What does a data scientist do? Business Model Generation
What does a data scientist do, how much does he earn and is it really the sexiest profession?

Data Scientist applies Data Science methods to process large amounts of information. He builds and tests mathematical models of data behavior. This helps to find patterns in them or to predict future values. For example, based on past demand data, a data scientist can help a company predict next year's sales. Models are built using machine learning algorithms, and databases are operated using SQL.

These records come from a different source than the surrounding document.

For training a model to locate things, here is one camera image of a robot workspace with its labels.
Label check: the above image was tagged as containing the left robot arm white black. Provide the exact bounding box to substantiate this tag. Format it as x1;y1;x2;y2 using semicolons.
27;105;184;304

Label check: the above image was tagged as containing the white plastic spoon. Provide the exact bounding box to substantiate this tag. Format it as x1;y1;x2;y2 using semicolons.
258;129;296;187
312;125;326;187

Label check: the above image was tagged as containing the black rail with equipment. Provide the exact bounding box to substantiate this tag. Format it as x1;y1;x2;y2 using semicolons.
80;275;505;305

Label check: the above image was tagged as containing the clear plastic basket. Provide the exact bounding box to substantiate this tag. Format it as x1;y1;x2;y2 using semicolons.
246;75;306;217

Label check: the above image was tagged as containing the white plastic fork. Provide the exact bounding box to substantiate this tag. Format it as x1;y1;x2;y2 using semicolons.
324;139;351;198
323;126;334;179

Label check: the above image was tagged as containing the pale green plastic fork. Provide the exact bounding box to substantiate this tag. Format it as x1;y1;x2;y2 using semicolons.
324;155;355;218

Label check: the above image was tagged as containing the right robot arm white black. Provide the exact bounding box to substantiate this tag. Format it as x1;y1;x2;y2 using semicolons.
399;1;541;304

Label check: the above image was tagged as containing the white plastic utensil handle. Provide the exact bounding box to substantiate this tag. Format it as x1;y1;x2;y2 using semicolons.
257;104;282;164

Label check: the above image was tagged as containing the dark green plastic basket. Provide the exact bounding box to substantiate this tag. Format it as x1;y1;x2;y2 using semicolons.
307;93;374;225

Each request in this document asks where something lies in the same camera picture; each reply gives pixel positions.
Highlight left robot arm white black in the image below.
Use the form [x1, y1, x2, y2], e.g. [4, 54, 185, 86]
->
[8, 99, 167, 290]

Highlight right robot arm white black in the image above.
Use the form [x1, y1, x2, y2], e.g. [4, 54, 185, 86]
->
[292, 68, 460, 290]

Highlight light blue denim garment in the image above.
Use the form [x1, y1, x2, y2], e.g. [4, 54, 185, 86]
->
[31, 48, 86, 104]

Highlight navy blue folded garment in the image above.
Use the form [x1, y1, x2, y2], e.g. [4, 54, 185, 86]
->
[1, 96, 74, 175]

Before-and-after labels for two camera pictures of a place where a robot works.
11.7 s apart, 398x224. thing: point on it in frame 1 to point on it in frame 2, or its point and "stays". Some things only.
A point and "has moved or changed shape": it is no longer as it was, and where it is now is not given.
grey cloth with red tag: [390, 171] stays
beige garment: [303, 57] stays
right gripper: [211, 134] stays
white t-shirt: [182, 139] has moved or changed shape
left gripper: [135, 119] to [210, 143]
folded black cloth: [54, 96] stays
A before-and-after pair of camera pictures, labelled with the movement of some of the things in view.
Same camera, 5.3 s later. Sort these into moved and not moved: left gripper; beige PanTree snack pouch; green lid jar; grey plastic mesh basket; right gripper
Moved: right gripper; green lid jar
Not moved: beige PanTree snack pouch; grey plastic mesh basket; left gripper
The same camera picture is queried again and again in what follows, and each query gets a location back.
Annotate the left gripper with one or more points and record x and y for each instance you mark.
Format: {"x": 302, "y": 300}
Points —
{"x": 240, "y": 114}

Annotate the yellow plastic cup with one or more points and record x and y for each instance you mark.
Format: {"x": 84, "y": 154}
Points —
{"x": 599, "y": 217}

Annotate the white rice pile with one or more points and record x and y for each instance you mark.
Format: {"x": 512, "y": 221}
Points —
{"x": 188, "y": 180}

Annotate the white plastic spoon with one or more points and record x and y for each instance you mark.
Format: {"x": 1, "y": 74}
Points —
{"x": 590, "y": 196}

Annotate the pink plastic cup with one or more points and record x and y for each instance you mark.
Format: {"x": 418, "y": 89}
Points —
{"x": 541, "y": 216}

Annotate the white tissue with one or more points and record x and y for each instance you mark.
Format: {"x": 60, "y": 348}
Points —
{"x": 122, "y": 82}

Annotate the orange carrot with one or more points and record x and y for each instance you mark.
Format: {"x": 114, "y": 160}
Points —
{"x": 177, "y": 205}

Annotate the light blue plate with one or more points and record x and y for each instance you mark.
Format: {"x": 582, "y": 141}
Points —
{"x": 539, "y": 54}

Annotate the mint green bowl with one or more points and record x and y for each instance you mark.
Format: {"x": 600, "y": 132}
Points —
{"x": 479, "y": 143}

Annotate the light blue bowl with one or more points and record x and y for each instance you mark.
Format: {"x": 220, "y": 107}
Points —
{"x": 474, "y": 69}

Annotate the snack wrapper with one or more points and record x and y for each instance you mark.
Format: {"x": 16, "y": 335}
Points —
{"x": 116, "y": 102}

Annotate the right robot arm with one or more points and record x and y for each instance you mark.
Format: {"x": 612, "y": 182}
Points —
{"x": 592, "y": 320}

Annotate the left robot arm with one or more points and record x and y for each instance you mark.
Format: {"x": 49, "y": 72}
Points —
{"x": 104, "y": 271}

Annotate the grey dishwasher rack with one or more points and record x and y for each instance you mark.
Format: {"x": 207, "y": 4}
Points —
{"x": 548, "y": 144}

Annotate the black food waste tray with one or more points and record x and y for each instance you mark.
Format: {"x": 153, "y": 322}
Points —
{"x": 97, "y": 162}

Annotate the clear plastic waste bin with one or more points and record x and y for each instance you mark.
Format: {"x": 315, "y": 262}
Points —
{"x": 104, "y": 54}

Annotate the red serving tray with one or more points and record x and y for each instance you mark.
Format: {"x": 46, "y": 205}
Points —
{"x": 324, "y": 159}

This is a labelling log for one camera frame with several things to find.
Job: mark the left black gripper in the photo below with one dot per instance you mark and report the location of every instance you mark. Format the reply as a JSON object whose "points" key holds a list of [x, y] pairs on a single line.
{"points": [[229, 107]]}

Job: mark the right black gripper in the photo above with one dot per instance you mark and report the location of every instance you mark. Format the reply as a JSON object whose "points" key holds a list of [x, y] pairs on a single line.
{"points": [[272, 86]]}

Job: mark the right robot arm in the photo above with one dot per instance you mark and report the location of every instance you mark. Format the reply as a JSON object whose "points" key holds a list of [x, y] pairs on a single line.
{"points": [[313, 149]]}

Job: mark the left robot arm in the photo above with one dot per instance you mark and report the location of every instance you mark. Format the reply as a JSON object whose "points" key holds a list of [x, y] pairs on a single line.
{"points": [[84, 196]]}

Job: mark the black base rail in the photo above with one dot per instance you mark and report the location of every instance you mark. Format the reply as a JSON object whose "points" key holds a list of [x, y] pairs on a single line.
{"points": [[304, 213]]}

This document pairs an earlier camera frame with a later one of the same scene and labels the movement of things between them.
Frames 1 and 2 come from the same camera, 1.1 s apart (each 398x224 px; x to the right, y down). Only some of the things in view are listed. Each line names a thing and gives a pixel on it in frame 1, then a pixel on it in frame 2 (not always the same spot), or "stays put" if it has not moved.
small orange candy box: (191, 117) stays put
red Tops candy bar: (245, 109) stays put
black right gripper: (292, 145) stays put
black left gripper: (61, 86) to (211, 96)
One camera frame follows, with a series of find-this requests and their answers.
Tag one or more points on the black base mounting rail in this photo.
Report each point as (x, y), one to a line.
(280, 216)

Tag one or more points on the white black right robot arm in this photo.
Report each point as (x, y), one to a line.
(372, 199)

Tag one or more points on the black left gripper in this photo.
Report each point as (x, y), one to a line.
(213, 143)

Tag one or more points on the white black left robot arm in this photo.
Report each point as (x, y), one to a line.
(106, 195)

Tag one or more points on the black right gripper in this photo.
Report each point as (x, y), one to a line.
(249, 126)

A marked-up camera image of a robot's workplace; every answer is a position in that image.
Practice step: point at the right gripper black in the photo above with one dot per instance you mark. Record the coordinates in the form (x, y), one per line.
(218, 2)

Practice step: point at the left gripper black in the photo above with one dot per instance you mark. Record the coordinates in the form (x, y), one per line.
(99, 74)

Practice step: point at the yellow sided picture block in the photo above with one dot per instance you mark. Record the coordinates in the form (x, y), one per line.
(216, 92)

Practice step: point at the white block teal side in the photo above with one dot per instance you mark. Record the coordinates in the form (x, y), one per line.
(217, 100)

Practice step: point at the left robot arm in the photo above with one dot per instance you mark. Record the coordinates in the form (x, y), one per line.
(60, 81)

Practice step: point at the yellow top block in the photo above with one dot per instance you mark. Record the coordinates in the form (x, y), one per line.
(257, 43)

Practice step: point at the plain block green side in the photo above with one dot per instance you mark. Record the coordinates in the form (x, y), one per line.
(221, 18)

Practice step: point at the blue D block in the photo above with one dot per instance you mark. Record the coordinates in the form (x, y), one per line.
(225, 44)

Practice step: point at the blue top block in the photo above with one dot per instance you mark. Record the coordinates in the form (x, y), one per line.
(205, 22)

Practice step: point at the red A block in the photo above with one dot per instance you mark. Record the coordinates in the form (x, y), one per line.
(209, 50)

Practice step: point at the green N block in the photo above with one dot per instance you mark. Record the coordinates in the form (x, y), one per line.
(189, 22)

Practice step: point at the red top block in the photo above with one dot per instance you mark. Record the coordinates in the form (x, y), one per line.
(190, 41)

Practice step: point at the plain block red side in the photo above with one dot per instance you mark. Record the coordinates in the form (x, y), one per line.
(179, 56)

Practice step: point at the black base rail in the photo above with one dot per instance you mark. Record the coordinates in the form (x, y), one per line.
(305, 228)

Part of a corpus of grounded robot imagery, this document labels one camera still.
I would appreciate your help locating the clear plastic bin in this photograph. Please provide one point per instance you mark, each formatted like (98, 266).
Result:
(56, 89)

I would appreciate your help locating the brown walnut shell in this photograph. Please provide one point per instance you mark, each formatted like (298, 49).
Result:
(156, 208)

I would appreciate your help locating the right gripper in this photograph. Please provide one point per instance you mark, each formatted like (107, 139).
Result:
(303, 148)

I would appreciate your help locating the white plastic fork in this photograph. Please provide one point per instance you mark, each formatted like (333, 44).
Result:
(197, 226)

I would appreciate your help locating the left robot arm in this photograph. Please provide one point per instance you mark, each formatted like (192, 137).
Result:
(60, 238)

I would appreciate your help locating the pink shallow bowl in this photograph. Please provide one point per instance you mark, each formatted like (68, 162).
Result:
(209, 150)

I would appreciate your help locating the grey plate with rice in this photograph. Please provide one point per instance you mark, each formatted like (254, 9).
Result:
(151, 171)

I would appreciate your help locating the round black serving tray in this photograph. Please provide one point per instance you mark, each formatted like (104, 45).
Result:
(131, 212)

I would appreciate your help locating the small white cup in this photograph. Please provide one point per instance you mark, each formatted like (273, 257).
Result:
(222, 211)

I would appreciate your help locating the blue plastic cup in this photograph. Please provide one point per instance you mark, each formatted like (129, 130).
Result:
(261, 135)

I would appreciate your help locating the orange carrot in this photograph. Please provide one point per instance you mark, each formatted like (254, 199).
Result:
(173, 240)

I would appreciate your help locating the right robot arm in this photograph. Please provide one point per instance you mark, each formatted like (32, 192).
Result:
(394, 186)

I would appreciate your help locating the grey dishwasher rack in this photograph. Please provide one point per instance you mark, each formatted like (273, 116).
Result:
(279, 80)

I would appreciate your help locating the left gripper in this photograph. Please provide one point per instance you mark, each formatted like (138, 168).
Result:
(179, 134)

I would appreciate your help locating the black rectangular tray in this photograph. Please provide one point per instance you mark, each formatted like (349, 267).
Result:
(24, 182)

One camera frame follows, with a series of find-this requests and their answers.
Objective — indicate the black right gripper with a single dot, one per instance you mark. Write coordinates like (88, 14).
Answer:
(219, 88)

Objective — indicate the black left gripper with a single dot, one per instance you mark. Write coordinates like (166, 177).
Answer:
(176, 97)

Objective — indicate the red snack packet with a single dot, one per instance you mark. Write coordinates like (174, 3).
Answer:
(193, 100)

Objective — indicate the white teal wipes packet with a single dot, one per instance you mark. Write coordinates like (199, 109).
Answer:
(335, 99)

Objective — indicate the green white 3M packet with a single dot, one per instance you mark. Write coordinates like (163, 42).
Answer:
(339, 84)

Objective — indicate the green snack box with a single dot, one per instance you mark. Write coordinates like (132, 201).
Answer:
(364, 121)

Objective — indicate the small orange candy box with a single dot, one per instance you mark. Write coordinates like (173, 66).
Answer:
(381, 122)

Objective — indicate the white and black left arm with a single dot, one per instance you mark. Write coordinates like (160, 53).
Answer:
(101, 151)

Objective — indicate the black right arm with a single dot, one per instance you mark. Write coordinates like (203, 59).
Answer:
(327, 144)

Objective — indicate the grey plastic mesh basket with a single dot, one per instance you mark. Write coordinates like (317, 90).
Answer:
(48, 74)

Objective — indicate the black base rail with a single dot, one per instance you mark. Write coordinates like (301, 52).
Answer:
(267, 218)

What tasks does Data Scientist solve?

Jobs in Data Science imply working in wherever there is a large amount of information: most often they are large businesses, startups and scientific organizations. Since the methods of working with data are universal, all areas are open to specialists: from retail and banks to meteorology and chemistry. In science, they help make important discoveries: they conduct complex research, for example, build and train neural networks for molecular biology, study gamma rays, or analyze DNA.

In large companies, the data scientist is the person that all departments need.

In startups, they help develop technologies that take the product to the next level: TikTok uses machine learning to recommend content, and MSQRD, which Facebook bought, uses face recognition technology and artificial intelligence.

What does he need to know?

Data scientist job requires you to know mathematics well: linear algebra, probability theory, statistics, mathematical analysis. Mathematical models allow you to find patterns in the data and predict their values ​​in the future. And in order to apply these models in practice, you need to program in Python, be able to work with SQL and libraries (a set of ready-made functions, objects and subroutines) and frameworks (software that combines ready-made components of a large software project) for machine learning (for example, NumPy and Scikit- learn). For more complex tasks, data scientists need C or C ++.

The results of data analysis must be able to visualize, for example, using the Seaborn, Plotly or Matplotlib libraries.

What does his working day look like?

Whether a data scientist needs to work in an office depends on the company. You can find about 10% of vacancies for remote work. Sometimes companies offer to combine work from the office and from home. Interaction with the team depends on the scale of the tasks: a newbie preparing data for processing can only communicate with a manager, and a data scientist signor must communicate with customers and delegate tasks to the team.

As a rule, the working day begins with sorting mail and communicating with the team. Then work with the data begins: you need to write SQL queries and prepare arrays of information for machine learning, write model code in Python and run the data through the model. In the process of work, you need to periodically call up with the team and managers who will use the model in practice.

There are specialists who started from scratch: if newbies have self-discipline and an interest in big data, then they become good data scientists. Finally, there are those to whom Data Science comes on its own, for example, to bioinformatics.

Is there demand in Data Scientists?

In large companies, they only talk about data science jobs. According to the World Economic Forum, work in Data Science ranks first in the ranking of professions with the highest demand in the market until 2025.

Data Science is one of the fastest growing professions in IT, and companies are in short supply of specialists. Over the past three years, the number of vacancies has grown by 433%.

How to become a Data Science Specialist?

Now is a good time to enter the profession - the competition is still low. You can master it even with zero knowledge: the main thing is to be interested in big data and be ready to study and work a lot.

You can take free courses (here's a selection of open online Data Science courses from Harvard University), and then compete in Kaggle events such as AI Journey. Not all companies need to know everything perfectly, but with a good understanding of mathematics, knowledge of the programming language and machine learning, you can apply for an internship or junior position.